The time stamp counter was introduced on the Pentium microarchitecture. Out-of-order execution didn't show up until the Pentium Pro. Intel could have made rdtsc
serializing (architecturally or internally), but it seems that they decided to keep it non-serializing, which is OK for general-purpose time measurements, and leave it up to the programmer to add serializing instructions if necessary. This is good for reducing the overhead of the measurement.

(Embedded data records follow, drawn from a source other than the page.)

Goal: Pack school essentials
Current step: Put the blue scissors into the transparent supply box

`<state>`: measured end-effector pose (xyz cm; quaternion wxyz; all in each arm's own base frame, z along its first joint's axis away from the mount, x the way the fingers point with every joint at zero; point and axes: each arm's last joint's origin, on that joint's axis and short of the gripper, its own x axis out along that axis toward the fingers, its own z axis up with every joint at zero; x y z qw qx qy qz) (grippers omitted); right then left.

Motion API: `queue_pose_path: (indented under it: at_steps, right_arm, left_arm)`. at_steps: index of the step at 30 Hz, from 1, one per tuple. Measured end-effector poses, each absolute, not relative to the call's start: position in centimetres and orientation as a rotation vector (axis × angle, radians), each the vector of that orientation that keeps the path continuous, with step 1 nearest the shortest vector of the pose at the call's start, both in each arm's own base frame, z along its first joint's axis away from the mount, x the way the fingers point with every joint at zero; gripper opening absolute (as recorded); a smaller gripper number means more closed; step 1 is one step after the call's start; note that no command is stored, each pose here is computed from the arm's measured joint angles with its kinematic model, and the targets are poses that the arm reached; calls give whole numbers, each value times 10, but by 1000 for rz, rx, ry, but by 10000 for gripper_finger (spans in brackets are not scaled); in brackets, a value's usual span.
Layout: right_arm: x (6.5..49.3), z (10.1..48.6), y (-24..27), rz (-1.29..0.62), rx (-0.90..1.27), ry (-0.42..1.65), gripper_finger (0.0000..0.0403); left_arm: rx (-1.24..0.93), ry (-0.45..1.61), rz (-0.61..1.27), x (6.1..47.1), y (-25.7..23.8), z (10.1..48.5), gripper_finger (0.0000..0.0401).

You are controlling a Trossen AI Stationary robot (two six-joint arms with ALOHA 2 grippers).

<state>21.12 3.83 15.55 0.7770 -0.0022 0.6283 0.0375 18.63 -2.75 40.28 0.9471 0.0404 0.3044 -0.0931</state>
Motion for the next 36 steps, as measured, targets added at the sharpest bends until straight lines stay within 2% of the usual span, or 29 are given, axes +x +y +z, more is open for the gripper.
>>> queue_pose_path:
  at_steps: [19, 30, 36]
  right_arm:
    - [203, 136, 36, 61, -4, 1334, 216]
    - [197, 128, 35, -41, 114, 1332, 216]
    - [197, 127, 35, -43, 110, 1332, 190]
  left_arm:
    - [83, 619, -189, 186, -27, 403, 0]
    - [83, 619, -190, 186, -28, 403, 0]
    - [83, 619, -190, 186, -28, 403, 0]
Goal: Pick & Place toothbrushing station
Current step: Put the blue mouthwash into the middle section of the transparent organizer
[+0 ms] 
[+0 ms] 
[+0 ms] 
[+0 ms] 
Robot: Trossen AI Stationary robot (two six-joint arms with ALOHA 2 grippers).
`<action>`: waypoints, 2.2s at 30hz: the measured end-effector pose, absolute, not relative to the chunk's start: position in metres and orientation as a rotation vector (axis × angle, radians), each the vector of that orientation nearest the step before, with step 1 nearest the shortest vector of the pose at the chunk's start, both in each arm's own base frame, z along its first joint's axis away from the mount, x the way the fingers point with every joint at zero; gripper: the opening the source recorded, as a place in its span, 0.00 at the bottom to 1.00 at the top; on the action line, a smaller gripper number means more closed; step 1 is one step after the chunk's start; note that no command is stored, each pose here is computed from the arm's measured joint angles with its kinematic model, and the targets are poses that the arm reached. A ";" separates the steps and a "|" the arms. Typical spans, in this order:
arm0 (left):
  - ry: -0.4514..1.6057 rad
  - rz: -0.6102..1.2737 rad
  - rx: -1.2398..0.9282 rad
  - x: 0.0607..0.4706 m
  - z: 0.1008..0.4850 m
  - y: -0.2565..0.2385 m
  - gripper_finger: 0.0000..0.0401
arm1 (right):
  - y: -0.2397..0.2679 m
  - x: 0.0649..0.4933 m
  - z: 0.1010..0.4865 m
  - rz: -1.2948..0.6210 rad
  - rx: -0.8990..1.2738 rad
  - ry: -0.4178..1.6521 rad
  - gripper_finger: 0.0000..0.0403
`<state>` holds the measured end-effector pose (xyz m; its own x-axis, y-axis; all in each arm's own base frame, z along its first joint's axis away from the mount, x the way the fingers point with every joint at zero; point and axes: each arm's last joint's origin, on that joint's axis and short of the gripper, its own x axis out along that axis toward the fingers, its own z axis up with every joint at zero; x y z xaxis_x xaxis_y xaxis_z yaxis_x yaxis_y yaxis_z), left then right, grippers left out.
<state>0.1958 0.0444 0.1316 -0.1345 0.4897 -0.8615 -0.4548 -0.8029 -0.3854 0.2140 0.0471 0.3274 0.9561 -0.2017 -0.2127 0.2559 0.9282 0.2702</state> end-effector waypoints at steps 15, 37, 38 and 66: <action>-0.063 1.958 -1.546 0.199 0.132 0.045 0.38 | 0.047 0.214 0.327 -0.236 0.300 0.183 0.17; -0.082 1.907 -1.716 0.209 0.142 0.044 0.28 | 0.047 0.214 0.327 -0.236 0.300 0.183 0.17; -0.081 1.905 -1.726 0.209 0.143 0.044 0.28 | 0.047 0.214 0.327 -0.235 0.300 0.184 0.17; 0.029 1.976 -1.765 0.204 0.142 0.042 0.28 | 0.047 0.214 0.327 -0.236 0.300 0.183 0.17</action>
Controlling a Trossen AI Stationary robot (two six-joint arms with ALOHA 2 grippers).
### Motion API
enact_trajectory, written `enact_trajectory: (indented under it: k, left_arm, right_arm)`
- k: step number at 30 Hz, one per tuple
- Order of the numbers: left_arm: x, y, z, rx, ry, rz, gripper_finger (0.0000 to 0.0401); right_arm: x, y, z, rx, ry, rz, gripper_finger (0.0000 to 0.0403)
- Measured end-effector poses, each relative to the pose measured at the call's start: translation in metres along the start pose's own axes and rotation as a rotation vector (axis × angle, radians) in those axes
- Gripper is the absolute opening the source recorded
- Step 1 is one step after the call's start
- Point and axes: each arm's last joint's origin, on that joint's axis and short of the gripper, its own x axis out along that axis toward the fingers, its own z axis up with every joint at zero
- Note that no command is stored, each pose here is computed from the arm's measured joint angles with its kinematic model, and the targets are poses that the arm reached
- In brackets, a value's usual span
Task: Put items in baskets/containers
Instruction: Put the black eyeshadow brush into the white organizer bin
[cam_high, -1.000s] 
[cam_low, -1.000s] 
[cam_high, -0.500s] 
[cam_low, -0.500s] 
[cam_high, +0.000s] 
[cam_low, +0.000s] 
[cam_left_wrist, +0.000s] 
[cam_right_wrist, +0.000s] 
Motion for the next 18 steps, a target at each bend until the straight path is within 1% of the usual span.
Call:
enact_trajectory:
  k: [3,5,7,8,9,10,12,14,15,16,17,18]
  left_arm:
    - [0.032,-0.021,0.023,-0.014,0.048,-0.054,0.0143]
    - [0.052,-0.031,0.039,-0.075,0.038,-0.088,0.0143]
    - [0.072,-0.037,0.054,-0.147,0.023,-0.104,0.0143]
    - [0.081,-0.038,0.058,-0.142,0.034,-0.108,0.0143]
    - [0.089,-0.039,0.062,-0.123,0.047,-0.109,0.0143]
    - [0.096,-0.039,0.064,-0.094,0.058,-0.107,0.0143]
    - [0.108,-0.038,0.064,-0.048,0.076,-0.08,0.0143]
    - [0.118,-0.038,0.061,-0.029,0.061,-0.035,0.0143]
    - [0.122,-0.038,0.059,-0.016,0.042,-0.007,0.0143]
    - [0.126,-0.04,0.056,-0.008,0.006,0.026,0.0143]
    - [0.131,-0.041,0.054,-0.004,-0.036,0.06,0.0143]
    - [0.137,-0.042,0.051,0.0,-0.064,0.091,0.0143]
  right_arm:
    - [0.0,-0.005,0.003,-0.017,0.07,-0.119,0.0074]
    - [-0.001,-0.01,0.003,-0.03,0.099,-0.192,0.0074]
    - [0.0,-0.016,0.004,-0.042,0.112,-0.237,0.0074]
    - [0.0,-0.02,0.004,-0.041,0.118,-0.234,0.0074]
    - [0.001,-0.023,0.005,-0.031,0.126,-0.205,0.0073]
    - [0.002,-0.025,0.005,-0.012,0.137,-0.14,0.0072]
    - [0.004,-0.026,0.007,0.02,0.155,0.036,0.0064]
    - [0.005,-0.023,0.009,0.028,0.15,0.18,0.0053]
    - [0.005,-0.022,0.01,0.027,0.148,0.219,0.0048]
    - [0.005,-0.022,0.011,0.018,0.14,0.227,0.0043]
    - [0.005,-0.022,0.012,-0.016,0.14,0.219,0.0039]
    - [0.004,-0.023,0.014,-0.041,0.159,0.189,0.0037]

That's actually confirmed in the document you provide, with the following comment about Pentium and Pentium/MMX (in 4.2, slightly paraphrased):
All of the rules and code samples described in section 4.1 (Pentium Pro and Pentium II) also apply to the Pentium and Pentium/MMX. The only difference is, the CPUID instruction is not necessary for serialization.
And, from Wikipedia:
The Time Stamp Counter is a 64-bit register present on all x86 processors since the Pentium.
: : :
Starting with the Pentium Pro, Intel processors have supported out-of-order execution, where instructions are not necessarily performed in the order they appear in the executable. This can cause RDTSC to be executed later than expected, producing a misleading cycle count.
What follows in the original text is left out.